Across the whole listing, copy out every line that includes the string "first".

===== Dataset excerpt

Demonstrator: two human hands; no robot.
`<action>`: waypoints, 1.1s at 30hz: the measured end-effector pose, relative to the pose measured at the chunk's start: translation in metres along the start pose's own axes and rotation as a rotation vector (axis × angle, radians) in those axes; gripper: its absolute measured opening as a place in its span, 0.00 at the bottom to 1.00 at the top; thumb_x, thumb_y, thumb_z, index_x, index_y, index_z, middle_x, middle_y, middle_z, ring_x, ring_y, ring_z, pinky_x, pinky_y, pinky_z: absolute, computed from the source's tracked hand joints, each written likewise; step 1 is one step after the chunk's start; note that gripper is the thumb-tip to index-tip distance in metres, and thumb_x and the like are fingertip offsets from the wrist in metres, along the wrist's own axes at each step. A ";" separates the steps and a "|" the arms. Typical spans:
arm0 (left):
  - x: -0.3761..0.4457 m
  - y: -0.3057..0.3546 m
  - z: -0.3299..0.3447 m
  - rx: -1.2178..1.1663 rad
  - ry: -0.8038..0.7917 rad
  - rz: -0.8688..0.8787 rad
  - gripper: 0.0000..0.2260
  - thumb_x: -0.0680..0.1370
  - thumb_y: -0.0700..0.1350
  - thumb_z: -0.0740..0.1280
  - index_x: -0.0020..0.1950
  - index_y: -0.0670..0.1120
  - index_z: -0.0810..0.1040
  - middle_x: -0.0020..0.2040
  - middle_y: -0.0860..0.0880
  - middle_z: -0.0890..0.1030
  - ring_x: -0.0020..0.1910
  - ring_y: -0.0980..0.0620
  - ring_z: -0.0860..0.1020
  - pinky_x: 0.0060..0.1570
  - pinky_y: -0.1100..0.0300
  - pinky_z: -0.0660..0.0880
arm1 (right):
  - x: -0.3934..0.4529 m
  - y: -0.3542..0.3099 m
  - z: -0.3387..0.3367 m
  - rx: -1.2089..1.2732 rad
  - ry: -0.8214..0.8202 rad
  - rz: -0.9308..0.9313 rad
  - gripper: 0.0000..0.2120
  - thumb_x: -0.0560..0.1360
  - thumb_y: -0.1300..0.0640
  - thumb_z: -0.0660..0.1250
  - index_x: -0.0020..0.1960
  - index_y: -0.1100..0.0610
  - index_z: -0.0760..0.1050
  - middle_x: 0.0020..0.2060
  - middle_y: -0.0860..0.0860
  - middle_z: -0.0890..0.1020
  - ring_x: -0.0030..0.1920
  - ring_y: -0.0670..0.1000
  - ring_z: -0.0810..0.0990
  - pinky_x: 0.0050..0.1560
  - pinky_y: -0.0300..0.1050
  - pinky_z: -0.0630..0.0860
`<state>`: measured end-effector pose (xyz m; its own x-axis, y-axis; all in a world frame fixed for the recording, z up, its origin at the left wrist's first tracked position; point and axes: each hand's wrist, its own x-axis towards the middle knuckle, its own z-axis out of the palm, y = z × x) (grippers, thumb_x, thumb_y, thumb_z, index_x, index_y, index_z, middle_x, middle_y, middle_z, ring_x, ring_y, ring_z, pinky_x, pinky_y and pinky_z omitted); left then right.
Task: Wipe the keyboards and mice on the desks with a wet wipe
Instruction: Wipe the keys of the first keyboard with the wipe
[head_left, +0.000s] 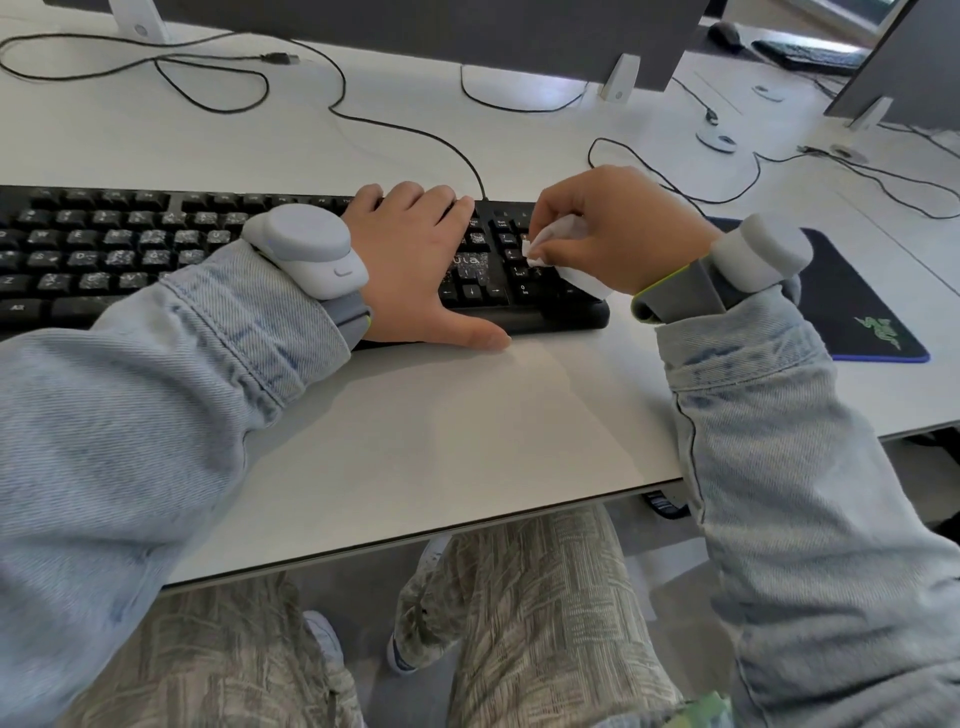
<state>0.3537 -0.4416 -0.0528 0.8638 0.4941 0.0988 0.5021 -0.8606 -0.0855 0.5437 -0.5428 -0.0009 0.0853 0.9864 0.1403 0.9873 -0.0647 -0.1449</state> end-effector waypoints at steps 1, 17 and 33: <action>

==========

• Result of the task
`<state>`: measured end-effector pose (xyz m; its own x-axis, y-axis; all in a world frame fixed for the recording, z up, its origin at the left wrist's first tracked position; point and axes: each hand's wrist, its own x-axis towards the middle knuckle, its own z-axis out of the palm, y = z × x) (grippers, thumb_x, thumb_y, thumb_z, index_x, index_y, index_z, middle_x, middle_y, middle_z, ring_x, ring_y, ring_z, pinky_x, pinky_y and pinky_z omitted); left then right.
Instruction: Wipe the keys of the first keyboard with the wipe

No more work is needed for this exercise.